The fact that I had not been asked to assess my life satisfaction up to this point was not born of a careless network of family and friends, who have always been there for me through good and bad. I can only theorize that the reason they didn’t open up such a line of inquiry was because no one seriously asks themselves this question on a regular basis. Even in considering my own response, I was immediately blocked by a feeling of ungratefulness: You have so much, and you want happiness, too? What right do you have to take even more?

But happiness is not a zero-sum game. Somehow, we’ve learned to approach happiness as if having more of it is somehow greedy. Anyone with a friend who smiles a lot can tell you this is not how happiness works. Happiness isn’t generally linked with climate change or the wage gap.

So why don’t family and friends ask? One idea is to spare the interrogated the embarrassment of saying no. Again, I can only suspect, but I have an inkling that embarrassment is not what is keeping friends and family from posing invasive questions: rather, it is distraction--distraction from the very pursuit this country is purportedly built on, a collective forgetting of the forest for the trees. 

I want my students to have the power and agency over their own lives to become happy adults. Did you apply to this college? Did you take enough AP classes? Did you find a stable job and buy a house and become financially secure? It’s not that these questions or concerns are in any way to be scoffed at. Rather, it is that "Are you happy?" gets brushed aside, forgotten amongst these important details. That troubles me.

Are your choices helping to empower you to find your own happiness?

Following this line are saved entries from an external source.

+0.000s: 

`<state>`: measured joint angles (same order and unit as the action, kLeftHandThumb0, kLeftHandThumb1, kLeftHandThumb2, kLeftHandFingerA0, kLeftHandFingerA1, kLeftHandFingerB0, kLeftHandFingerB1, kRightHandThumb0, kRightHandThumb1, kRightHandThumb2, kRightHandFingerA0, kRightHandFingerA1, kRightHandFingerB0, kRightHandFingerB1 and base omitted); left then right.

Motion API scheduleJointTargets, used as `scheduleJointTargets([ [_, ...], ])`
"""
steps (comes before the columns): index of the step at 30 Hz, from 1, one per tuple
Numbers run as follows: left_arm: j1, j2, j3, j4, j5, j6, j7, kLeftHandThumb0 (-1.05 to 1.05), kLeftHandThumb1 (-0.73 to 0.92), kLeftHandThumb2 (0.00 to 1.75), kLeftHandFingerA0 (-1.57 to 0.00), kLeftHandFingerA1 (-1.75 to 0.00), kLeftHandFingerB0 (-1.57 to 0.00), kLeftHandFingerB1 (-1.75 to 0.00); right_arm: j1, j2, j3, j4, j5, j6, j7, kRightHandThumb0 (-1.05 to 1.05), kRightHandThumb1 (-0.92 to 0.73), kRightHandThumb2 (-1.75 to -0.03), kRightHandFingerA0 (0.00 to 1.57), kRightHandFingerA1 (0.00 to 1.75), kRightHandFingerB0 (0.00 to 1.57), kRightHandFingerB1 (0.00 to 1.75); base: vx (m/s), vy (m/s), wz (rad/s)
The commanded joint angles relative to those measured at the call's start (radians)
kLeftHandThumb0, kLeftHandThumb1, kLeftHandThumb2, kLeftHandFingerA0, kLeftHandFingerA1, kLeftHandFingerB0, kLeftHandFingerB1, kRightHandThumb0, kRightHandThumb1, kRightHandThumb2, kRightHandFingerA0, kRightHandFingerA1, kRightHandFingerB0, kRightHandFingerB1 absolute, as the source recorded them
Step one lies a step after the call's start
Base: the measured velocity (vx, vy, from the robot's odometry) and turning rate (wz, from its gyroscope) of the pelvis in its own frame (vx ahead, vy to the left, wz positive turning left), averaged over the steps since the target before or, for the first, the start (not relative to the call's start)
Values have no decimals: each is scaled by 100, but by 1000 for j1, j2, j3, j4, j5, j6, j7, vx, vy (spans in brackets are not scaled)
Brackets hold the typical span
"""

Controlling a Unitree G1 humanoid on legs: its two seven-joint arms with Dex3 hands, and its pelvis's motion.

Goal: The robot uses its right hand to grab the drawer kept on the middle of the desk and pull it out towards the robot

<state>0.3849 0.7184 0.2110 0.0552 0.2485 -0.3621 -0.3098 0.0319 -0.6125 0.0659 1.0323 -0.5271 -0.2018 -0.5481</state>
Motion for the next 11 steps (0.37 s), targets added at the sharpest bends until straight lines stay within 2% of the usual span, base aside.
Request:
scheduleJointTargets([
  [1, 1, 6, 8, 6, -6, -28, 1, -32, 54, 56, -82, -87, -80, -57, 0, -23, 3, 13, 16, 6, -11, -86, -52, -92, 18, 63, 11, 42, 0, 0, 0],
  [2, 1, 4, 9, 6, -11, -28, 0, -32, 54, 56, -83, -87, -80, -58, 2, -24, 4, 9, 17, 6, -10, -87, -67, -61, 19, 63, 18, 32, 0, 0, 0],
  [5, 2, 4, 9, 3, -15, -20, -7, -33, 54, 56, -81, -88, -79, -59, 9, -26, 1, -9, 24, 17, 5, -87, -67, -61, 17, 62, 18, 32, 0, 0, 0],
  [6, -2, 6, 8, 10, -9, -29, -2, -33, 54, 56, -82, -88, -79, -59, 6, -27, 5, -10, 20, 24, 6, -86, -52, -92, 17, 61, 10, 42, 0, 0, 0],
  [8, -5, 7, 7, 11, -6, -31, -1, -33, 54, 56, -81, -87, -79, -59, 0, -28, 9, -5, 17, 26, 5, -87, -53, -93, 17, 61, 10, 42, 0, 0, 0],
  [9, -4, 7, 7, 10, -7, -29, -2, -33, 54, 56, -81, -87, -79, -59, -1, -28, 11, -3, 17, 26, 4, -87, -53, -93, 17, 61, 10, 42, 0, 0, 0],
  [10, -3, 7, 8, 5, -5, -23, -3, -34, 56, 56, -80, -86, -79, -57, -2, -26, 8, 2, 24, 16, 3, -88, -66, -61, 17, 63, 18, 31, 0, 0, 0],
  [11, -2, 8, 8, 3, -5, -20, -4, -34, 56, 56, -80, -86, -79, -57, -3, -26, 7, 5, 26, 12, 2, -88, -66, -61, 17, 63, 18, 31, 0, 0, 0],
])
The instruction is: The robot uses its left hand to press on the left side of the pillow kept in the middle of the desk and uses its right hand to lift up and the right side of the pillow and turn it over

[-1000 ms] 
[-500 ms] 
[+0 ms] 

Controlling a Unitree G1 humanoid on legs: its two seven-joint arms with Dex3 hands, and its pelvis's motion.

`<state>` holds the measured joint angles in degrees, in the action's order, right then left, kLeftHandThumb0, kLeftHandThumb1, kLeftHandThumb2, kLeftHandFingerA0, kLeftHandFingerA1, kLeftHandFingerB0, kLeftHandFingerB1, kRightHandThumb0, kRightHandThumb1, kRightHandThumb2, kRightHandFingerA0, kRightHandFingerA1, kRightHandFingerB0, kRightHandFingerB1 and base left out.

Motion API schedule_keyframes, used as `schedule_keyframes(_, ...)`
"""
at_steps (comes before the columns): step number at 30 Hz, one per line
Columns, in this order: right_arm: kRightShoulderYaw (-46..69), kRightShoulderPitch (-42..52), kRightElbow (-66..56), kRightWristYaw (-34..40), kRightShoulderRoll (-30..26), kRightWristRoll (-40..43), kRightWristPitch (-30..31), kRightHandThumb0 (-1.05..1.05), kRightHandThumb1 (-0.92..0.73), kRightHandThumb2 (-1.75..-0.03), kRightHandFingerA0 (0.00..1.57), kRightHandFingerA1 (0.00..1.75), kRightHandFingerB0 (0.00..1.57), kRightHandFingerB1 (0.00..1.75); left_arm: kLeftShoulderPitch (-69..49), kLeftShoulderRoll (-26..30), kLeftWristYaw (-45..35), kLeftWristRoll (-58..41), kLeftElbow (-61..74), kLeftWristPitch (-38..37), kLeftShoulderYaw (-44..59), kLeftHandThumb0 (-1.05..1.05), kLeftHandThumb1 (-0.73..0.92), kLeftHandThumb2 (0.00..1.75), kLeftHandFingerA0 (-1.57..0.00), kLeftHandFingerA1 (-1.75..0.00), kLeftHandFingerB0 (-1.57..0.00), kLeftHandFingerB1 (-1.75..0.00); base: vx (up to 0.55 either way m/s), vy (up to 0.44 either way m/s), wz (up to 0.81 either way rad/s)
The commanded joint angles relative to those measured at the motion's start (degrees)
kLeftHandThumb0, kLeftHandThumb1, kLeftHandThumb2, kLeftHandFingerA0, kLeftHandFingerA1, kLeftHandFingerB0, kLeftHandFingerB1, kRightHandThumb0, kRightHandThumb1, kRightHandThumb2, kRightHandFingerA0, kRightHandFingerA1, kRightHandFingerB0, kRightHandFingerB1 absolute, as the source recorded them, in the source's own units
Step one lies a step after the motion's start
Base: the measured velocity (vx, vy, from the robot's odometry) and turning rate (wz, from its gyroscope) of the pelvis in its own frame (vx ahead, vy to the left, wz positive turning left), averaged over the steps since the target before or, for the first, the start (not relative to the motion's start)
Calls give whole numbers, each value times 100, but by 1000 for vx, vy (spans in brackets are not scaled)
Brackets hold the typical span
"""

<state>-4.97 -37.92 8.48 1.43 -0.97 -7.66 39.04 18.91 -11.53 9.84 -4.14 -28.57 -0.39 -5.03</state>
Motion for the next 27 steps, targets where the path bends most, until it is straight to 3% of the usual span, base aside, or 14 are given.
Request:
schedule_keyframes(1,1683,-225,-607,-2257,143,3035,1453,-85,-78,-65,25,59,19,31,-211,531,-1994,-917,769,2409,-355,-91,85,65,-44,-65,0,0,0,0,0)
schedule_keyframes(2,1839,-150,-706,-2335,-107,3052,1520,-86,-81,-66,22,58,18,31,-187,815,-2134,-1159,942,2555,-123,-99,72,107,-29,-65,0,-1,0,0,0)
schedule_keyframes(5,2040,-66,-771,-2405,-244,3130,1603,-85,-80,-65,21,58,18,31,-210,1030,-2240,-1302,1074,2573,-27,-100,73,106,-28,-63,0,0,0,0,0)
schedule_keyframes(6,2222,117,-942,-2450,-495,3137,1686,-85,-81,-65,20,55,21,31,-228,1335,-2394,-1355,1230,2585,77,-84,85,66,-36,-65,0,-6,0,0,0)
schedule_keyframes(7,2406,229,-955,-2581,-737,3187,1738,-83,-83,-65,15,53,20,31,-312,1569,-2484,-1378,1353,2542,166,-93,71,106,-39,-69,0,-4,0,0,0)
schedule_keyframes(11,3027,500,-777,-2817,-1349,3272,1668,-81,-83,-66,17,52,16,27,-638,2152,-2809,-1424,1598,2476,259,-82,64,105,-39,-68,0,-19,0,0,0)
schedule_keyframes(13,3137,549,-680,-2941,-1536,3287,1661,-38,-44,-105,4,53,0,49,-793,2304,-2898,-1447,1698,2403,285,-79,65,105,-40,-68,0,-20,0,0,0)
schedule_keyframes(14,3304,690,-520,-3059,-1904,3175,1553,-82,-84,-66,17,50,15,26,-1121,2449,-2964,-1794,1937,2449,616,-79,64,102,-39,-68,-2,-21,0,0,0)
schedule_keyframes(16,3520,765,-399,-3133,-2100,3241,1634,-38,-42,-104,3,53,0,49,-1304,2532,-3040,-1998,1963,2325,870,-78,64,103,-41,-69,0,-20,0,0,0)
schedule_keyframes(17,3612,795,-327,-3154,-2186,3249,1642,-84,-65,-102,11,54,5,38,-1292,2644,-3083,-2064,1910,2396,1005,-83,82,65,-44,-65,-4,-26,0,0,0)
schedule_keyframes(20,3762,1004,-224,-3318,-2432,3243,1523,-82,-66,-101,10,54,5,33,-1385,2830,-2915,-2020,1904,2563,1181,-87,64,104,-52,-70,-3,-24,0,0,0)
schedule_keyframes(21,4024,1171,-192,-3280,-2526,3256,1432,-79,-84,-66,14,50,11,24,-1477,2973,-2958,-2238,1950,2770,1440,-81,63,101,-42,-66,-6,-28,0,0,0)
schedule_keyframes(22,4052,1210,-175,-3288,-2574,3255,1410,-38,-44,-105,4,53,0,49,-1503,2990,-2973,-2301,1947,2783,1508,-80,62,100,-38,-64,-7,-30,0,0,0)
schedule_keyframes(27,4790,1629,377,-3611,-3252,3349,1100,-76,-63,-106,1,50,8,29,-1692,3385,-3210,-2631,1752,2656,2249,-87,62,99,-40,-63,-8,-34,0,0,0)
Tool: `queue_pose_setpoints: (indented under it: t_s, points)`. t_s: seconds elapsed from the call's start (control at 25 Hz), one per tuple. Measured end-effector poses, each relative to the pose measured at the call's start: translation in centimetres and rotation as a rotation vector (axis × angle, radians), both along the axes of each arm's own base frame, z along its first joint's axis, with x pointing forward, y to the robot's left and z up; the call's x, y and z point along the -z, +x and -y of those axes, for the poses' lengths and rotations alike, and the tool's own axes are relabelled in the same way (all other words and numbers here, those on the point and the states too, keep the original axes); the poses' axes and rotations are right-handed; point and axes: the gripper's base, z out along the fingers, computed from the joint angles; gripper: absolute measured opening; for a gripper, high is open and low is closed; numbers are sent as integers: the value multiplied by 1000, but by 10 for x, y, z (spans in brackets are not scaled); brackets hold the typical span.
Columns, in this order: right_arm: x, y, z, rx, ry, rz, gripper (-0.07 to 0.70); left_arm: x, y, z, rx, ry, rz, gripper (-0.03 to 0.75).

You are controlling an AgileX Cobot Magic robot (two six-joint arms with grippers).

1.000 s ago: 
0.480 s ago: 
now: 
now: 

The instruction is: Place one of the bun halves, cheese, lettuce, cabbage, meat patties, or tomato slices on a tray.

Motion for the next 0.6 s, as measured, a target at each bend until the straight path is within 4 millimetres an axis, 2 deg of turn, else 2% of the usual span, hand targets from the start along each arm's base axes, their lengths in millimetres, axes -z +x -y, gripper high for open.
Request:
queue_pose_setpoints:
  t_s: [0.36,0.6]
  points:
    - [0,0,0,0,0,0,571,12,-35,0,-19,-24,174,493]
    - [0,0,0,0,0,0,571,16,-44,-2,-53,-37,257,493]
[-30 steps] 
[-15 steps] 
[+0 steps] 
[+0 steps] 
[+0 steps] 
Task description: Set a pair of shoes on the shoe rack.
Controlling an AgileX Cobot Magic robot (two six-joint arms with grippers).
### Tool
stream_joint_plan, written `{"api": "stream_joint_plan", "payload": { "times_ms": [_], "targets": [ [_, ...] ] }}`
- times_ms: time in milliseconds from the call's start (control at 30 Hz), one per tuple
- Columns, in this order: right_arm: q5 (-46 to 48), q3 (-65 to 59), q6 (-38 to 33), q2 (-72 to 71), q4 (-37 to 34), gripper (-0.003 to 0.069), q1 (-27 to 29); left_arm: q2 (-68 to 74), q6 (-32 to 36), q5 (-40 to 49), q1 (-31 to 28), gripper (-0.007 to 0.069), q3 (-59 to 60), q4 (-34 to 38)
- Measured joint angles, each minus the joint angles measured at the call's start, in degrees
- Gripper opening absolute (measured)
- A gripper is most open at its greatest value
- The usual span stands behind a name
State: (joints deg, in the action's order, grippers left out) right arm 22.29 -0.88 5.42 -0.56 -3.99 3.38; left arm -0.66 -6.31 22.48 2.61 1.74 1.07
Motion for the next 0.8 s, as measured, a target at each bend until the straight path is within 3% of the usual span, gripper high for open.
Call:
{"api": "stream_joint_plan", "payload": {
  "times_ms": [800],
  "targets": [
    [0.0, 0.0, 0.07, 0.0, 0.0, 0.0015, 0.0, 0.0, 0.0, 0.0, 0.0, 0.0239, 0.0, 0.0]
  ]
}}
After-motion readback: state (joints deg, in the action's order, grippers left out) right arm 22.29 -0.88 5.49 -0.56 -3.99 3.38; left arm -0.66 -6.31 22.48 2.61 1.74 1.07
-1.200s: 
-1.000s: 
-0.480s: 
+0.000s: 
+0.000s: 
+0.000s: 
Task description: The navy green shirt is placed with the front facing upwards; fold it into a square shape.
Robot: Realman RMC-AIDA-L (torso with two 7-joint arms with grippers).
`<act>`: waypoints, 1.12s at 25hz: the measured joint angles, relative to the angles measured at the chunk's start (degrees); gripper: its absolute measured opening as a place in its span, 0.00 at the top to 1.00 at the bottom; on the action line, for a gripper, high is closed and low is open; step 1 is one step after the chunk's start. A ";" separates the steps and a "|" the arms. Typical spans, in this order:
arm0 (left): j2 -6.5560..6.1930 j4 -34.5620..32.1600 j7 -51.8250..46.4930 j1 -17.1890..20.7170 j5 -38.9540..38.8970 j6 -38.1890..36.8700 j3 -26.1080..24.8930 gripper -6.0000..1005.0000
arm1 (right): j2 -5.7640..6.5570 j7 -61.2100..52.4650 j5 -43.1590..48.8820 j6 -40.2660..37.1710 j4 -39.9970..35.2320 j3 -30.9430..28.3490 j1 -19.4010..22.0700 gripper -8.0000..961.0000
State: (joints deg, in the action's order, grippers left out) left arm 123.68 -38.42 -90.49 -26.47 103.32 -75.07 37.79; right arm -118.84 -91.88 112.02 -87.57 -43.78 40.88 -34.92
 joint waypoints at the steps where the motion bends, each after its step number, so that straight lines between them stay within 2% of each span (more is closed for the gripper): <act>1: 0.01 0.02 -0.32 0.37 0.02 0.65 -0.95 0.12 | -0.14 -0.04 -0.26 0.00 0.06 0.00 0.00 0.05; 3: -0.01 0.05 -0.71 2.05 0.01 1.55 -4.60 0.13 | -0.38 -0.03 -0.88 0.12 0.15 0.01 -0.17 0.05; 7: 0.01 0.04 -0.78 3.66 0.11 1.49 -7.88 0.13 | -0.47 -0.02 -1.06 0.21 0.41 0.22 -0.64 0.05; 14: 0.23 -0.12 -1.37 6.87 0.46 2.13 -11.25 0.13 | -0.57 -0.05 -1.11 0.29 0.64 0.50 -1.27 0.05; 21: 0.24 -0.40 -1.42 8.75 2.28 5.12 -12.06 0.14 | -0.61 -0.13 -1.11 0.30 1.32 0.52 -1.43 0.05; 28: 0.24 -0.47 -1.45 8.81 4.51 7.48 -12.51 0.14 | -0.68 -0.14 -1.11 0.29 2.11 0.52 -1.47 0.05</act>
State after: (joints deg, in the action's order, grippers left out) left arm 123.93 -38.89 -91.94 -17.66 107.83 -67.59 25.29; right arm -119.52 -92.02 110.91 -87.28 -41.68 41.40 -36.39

I think this question should be a part of everyone’s regular self-assessments. High school can be a troubling time, and to help teenagers emerge from it capable of taking on their own battles, I give them the tools that I have to offer. Having been a twenty-something drowning in debt and work, I know that skills are empowering. I seek to enable all of my students to become adults who have the strength to work toward their own happiness. And I hope that some adults out there are reminded to do the same.